3限目が終わり次の授業のために校舎を移動する拓人を担任の宮田が追いかけた。
「原君、ちょっといいかな?」
「はい」
宮田は周りに生徒がいないことを確認した。
「どう?ちょっとは慣れた?」
拓人はすぐに答えられず宮田の目を見て立ち尽くした。
「まだ馴染みにくいんかな。おばあちゃんが優しいから安心やけど、学校であんまり笑ってるの見ないから」
「…」
「みんなと初めから仲良くするのは難しいと思うけど、先生も協力するから、友達作ろう?」
「…はい」
「ところで、今日顔色が悪いみたいやけど大丈夫?」
「はい」
「無理しないでいいから、あんまりしんどいようなら言うてね」
「大丈夫です」
宮田は顔をまじまじと見る。拓人は頭を軽く下げると目的の教室へと歩き出した。

日中、咲は全く目を合わせようとしなかった。考えてみれば同じ年の子なんて気まぐれで、ちょっと興味を持ったと思えばすぐに気が変わってしまうというのはよくある事だ。そんなふうに思いながら机に転がっている小さな消しゴムを眺めた。

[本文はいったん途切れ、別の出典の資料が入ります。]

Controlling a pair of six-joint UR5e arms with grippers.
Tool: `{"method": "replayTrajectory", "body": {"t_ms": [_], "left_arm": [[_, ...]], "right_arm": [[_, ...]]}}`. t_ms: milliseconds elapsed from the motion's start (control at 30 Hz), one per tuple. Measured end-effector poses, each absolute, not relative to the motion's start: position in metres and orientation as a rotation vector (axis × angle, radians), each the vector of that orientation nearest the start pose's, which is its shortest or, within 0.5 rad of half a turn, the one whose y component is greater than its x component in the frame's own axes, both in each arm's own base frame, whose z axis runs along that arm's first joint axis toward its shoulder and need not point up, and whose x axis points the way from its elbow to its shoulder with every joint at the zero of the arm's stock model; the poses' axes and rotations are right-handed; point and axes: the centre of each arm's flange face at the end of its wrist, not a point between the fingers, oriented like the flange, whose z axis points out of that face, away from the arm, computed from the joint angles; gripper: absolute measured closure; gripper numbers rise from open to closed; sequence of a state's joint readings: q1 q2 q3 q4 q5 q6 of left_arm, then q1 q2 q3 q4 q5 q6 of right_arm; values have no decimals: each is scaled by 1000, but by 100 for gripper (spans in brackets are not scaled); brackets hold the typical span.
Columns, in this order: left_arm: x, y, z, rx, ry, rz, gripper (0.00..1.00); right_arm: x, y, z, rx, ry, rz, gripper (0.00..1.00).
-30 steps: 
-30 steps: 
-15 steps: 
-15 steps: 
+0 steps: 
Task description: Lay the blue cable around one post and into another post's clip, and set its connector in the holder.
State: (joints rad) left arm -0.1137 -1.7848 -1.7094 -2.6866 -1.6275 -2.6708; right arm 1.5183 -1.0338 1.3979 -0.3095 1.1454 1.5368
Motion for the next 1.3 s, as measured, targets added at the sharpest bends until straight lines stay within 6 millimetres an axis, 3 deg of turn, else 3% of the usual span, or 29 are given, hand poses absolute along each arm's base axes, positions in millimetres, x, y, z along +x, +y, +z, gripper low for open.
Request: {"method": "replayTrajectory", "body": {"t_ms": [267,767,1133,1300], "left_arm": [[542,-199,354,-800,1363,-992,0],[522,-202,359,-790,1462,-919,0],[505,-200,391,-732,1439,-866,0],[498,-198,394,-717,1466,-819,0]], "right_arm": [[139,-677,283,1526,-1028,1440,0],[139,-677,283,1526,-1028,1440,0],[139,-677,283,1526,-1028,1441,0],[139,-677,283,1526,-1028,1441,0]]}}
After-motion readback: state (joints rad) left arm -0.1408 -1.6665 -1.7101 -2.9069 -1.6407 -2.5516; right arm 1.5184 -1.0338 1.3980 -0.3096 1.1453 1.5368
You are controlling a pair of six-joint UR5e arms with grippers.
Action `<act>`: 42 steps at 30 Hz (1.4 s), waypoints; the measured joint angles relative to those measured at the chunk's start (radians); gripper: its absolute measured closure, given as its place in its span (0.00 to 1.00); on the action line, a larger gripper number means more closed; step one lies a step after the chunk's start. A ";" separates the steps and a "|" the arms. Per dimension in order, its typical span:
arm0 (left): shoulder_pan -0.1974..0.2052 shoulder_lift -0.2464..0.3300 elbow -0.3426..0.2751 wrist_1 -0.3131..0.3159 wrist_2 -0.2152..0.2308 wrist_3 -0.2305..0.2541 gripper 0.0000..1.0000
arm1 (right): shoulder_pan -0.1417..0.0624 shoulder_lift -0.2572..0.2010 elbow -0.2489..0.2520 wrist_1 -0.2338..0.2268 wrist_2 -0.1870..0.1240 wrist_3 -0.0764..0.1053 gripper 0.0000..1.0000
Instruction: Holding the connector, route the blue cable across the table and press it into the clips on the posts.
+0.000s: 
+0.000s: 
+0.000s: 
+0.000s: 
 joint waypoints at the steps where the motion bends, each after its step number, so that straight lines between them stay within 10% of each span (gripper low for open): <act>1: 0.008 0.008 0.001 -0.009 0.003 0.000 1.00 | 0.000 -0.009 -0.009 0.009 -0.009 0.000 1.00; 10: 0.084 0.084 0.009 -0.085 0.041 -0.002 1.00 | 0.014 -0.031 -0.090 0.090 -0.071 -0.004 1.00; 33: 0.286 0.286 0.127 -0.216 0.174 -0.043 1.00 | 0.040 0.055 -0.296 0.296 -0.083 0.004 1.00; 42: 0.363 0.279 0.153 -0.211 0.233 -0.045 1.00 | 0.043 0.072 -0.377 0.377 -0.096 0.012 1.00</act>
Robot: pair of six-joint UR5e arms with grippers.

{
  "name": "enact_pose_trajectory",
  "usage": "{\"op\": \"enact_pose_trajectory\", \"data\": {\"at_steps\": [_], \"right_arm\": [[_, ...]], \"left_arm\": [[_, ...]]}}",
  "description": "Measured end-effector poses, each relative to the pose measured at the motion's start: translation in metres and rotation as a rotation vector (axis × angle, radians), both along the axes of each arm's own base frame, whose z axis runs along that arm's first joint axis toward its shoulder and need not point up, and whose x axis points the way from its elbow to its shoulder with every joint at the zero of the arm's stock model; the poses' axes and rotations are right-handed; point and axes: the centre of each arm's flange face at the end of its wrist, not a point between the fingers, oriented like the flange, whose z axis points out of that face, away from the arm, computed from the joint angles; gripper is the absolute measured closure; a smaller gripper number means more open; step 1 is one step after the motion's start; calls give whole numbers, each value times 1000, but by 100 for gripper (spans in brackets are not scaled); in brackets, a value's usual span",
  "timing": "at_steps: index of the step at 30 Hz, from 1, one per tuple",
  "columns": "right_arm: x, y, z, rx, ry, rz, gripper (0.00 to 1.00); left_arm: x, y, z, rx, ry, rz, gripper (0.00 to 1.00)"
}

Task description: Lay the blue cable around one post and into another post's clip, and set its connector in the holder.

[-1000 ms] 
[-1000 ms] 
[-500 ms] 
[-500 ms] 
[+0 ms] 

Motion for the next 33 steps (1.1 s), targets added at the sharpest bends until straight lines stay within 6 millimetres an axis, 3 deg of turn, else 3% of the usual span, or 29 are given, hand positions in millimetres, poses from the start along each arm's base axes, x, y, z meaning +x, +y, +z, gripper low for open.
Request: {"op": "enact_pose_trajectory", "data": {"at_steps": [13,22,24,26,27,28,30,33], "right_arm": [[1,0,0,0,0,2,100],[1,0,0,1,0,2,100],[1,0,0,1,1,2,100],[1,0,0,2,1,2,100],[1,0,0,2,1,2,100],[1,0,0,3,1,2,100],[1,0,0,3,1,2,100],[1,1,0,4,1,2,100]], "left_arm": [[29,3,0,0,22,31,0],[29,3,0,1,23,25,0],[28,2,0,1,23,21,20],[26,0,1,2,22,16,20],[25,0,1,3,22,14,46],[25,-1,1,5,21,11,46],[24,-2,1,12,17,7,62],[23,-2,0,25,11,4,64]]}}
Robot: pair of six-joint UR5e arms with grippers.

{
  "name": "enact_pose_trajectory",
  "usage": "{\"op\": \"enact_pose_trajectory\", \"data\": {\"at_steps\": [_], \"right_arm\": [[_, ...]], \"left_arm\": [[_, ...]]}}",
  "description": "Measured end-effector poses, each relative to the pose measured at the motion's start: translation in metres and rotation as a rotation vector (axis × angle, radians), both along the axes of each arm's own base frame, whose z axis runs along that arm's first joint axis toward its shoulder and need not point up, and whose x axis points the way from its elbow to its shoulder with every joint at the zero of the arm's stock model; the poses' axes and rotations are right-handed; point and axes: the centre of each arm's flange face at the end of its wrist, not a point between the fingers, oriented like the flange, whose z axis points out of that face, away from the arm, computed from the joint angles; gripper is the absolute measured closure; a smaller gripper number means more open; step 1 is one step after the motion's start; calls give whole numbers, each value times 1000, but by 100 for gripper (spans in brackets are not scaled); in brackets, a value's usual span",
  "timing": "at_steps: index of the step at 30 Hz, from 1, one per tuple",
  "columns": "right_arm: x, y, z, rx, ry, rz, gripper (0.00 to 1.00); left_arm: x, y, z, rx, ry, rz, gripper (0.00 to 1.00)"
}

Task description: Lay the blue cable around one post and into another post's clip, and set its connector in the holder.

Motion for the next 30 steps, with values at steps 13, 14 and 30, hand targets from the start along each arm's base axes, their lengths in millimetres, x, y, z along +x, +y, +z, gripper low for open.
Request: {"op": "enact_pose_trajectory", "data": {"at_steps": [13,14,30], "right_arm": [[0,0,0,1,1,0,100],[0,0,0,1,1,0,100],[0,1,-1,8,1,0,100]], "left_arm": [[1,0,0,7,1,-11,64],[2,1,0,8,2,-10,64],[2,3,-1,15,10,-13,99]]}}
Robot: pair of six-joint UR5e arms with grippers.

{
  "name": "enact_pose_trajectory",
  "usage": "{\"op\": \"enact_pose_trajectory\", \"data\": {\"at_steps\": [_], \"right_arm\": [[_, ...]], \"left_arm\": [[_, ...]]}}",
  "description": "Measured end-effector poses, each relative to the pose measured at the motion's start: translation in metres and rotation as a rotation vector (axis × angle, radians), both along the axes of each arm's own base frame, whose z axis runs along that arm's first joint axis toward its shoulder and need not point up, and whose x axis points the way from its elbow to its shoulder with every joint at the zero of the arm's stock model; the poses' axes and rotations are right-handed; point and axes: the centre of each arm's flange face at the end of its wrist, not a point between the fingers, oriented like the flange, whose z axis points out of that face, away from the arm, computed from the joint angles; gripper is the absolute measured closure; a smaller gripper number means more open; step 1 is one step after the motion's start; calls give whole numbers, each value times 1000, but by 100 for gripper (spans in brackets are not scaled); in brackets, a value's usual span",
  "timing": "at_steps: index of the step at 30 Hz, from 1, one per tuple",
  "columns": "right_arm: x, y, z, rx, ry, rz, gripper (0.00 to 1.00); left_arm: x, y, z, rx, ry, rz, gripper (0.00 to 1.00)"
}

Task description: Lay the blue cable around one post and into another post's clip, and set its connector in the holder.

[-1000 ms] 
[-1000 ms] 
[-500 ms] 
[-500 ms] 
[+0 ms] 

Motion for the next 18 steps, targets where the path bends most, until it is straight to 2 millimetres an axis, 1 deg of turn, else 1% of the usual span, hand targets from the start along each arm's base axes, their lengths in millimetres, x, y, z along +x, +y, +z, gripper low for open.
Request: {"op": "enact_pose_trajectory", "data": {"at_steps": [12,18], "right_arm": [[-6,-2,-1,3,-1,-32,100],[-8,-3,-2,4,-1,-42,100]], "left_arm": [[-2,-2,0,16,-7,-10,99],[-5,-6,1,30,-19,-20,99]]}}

家に帰りたくない、また掃除をしなければならない。それに、多重子が自分に視線を向けると息が詰まる。そして拓人はいつもの草原へと足を運ぶ。
桃色の月見草は午後の光を浴びてたおやかに揺れている。一面に広がる優しい色が拓人の心を慰める。ほんの少しだけ休むつもりで膝を抱え座った。しかし、その小さな体は空虚に苛まれて動けない。